- [Goal of the exercise]:
Gather every line from the entries below that includes "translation".

- [Collection entries]:

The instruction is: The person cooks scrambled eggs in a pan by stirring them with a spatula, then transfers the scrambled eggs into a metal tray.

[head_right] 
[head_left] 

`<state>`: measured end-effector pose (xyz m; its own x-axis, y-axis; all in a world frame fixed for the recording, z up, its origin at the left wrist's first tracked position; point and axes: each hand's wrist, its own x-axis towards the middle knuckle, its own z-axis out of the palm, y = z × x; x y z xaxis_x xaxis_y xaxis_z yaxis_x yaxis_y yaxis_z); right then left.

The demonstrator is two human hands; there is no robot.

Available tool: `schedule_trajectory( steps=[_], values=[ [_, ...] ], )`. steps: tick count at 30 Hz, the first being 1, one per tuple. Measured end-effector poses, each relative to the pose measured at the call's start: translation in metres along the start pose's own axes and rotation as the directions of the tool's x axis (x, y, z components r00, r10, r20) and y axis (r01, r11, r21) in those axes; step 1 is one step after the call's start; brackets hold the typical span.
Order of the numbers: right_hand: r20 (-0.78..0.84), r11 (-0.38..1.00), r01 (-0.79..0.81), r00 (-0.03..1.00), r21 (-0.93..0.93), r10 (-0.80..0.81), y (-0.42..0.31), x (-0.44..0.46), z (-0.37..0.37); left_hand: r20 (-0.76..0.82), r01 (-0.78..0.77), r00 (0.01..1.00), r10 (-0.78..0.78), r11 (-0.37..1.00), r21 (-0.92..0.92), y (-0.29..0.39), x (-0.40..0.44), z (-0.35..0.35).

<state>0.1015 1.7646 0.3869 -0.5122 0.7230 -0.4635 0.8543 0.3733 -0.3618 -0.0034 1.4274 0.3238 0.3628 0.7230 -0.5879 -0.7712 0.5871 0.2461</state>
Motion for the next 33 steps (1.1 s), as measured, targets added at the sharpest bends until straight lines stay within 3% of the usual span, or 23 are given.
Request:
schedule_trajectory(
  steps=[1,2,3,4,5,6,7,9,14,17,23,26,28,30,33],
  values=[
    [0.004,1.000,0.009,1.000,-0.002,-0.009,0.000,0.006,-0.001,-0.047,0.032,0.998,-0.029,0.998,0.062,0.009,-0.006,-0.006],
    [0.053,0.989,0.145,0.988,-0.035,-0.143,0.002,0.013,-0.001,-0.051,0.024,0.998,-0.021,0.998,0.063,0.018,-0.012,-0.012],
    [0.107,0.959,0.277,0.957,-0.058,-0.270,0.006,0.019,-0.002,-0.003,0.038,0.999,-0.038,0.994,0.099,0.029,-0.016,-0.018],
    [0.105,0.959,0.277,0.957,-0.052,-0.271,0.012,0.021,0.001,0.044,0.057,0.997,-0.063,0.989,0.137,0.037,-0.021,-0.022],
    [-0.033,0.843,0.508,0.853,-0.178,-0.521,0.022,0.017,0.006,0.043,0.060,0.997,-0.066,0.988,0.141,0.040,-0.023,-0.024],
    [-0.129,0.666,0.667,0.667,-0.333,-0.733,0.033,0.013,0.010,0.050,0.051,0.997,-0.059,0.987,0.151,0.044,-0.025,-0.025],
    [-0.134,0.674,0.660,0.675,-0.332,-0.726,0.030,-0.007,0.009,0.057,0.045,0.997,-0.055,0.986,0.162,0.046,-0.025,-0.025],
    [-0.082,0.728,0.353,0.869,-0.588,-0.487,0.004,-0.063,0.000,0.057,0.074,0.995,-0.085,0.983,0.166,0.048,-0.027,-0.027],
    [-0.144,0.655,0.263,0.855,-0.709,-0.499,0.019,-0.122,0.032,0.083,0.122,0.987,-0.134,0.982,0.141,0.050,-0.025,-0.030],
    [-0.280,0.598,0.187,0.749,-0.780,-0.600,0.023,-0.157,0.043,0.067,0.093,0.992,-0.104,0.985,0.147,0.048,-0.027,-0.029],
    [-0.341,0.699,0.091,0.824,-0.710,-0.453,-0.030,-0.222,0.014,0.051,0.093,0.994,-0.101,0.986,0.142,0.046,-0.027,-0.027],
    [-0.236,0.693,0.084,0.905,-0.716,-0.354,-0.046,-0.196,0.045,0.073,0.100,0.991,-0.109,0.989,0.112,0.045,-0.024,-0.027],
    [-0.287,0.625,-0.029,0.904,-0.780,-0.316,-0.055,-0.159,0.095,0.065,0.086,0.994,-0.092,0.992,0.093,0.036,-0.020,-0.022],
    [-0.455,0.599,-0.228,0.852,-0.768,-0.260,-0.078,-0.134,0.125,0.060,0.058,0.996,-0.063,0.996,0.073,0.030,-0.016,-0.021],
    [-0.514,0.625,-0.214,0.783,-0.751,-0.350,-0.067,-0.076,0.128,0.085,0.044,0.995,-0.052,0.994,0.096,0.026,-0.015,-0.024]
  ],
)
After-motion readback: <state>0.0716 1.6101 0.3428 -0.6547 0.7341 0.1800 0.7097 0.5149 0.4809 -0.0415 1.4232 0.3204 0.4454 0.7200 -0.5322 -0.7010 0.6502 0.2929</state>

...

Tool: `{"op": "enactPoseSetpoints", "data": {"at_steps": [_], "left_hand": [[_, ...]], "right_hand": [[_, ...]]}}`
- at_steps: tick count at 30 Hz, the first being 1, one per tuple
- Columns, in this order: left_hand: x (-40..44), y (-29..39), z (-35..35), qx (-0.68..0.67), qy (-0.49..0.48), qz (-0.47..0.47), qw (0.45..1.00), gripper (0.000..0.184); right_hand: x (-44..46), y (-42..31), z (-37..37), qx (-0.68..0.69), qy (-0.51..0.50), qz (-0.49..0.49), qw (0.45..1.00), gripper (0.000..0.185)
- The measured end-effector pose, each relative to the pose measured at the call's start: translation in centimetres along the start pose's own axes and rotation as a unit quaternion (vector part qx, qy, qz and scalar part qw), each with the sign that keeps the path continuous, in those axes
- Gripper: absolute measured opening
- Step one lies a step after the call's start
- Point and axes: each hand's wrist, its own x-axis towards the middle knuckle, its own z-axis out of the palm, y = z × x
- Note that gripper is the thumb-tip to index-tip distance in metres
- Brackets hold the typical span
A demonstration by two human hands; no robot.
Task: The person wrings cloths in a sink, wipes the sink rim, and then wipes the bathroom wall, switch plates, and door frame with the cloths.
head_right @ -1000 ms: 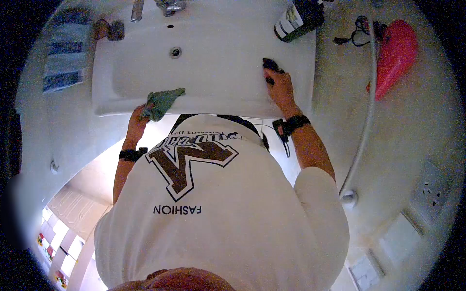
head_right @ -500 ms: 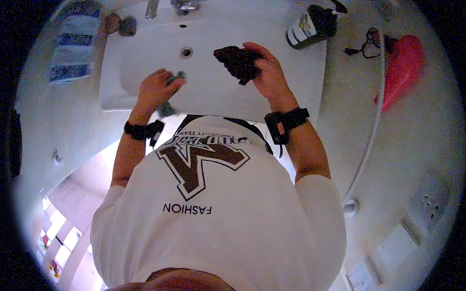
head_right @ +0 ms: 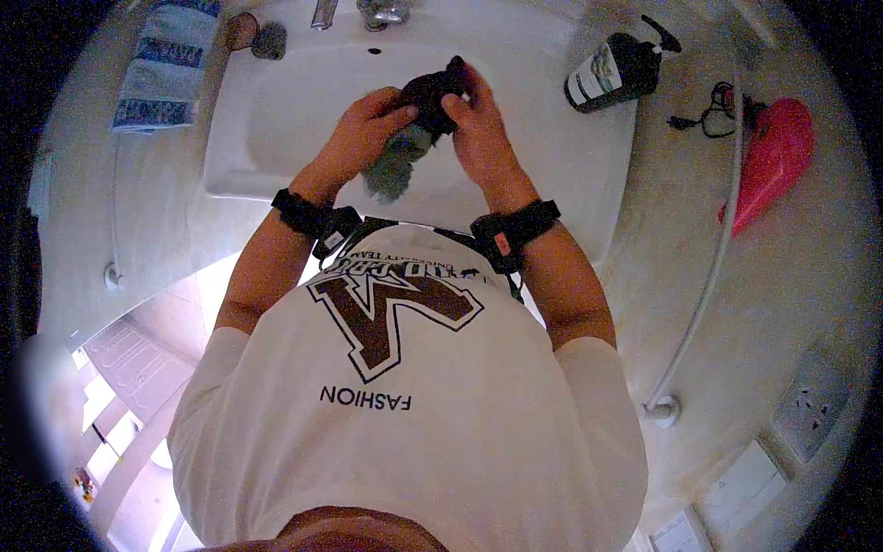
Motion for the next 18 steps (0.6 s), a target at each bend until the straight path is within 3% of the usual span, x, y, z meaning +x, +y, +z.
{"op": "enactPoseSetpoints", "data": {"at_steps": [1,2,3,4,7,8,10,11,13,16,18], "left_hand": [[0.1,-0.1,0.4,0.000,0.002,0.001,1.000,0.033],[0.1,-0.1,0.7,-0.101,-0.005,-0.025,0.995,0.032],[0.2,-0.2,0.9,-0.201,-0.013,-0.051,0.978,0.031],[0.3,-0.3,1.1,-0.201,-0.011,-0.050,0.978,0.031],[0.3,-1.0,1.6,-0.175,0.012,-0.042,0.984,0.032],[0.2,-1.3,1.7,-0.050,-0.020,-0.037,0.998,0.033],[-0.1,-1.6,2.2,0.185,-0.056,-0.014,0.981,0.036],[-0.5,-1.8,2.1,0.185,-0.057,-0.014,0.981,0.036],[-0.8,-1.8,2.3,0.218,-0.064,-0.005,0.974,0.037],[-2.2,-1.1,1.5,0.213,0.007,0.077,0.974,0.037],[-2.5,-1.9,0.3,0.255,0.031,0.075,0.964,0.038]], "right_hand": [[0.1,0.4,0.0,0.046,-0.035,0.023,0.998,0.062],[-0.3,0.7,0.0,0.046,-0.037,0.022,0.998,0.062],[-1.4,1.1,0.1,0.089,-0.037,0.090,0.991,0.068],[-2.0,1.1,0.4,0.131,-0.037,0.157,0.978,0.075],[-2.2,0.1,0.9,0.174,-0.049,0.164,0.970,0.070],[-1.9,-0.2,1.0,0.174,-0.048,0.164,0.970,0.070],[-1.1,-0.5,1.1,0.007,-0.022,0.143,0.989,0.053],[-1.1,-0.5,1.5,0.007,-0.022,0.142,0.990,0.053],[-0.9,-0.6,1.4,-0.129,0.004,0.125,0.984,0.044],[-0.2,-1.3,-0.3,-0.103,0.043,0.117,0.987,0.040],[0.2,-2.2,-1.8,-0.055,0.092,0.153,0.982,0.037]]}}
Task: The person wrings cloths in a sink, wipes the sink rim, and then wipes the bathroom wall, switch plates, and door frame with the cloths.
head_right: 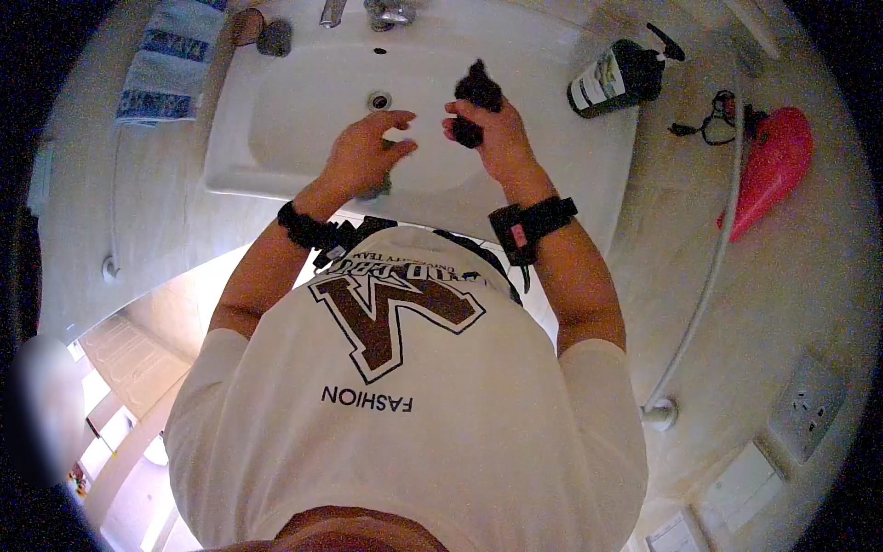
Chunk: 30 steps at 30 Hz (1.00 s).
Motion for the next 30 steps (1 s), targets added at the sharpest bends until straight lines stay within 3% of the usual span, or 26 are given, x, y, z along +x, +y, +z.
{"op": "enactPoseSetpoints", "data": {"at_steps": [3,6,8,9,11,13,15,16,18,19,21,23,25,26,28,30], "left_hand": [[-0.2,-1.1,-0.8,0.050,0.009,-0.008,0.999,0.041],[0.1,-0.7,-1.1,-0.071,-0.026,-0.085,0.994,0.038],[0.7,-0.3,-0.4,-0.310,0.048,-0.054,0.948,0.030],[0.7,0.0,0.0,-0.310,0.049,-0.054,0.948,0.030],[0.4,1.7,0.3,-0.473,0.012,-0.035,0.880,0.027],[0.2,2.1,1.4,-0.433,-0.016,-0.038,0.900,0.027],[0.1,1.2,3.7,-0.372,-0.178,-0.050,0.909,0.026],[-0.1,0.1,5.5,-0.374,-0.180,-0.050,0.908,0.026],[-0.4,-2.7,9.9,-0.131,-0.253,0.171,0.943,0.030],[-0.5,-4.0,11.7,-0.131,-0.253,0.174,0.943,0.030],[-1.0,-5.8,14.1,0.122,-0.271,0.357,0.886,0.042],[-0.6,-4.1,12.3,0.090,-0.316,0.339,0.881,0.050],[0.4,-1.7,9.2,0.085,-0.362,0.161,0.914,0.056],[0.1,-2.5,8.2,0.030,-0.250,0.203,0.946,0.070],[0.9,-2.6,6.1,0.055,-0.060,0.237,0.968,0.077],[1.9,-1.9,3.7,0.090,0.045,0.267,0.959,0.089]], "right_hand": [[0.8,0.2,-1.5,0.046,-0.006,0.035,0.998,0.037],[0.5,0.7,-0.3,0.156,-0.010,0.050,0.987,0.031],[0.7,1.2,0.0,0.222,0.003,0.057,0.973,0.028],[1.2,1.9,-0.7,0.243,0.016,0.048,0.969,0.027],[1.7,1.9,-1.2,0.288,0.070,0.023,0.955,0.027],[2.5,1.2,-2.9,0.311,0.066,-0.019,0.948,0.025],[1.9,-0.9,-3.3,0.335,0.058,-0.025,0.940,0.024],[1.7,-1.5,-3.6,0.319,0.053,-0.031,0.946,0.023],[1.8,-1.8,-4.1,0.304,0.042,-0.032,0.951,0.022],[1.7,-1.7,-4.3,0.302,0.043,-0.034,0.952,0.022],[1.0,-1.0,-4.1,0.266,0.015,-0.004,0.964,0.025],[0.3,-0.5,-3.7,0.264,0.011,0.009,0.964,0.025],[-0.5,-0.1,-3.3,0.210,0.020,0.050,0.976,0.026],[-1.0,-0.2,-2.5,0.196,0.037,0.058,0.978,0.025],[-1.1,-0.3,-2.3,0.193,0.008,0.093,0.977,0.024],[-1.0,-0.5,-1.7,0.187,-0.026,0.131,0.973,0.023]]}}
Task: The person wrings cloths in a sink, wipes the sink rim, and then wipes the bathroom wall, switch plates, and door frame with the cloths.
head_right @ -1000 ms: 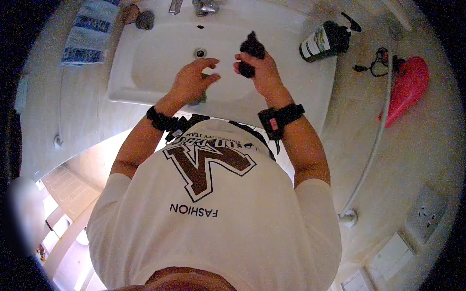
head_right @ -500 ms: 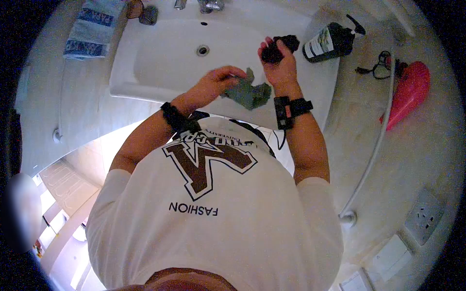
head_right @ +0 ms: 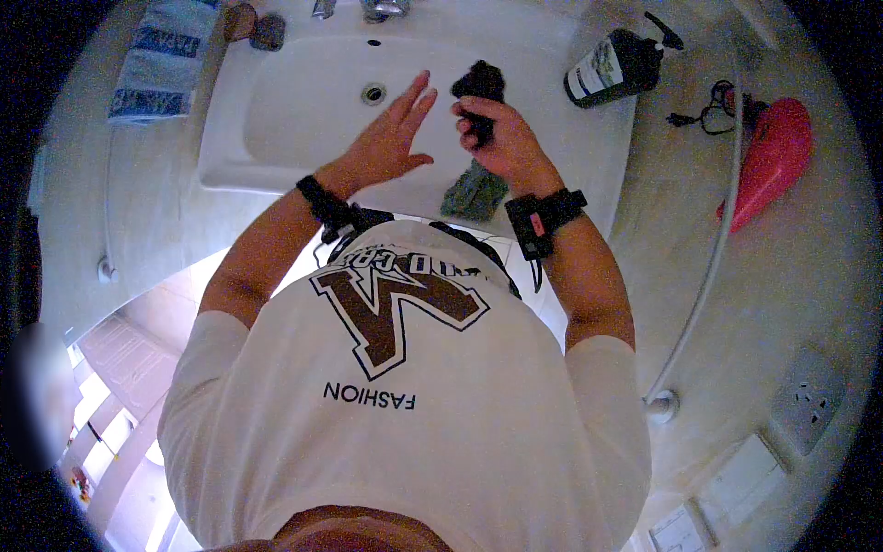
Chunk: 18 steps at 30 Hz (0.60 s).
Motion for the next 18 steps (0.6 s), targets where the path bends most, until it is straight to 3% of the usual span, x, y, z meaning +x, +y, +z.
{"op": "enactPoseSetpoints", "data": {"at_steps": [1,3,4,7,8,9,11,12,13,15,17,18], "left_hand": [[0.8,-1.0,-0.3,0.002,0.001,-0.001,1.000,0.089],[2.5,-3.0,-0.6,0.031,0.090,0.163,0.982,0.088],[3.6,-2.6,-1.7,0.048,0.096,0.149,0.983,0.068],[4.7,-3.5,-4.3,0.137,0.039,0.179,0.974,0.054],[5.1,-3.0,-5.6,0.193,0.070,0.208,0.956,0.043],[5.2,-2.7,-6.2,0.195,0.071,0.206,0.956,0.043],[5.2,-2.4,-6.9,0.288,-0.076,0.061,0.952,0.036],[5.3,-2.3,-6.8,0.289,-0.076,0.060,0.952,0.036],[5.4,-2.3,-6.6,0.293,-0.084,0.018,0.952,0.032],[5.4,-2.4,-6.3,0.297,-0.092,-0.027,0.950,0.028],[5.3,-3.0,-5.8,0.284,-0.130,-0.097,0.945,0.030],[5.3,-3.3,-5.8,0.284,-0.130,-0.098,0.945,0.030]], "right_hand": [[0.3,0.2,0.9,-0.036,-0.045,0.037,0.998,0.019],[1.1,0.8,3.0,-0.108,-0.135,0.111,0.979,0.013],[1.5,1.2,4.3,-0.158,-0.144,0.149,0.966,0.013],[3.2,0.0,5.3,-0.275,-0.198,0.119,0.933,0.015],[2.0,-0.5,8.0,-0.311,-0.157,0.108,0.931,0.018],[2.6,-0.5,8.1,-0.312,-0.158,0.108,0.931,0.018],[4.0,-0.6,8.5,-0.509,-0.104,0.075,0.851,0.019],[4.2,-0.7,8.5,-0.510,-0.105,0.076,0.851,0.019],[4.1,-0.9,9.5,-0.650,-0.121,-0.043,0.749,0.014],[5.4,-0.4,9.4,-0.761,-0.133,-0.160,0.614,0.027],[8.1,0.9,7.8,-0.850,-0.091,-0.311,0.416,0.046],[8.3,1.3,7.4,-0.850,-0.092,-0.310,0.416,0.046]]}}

- [Output of the exercise]:
Available tool: `schedule_trajectory( steps=[_], values=[ [_, ...] ], )`. steps: tick count at 30 Hz, the first being 1, one per tuple. Measured end-effector poses, each relative to the pose measured at the call's start: translation in metres along the start pose's own axes and rotation as the directions of the tool's x axis (x, y, z components r00, r10, r20) and y axis (r01, r11, r21) in those axes; step 1 is one step after the call's start; brackets hold the typical span.
- The measured end-effector pose, each relative to the pose measured at the call's start: translation in centimetres along the start pose's own axes and rotation as a unit quaternion (vector part qx, qy, qz and scalar part qw), each with the sign that keeps the path continuous, in those axes

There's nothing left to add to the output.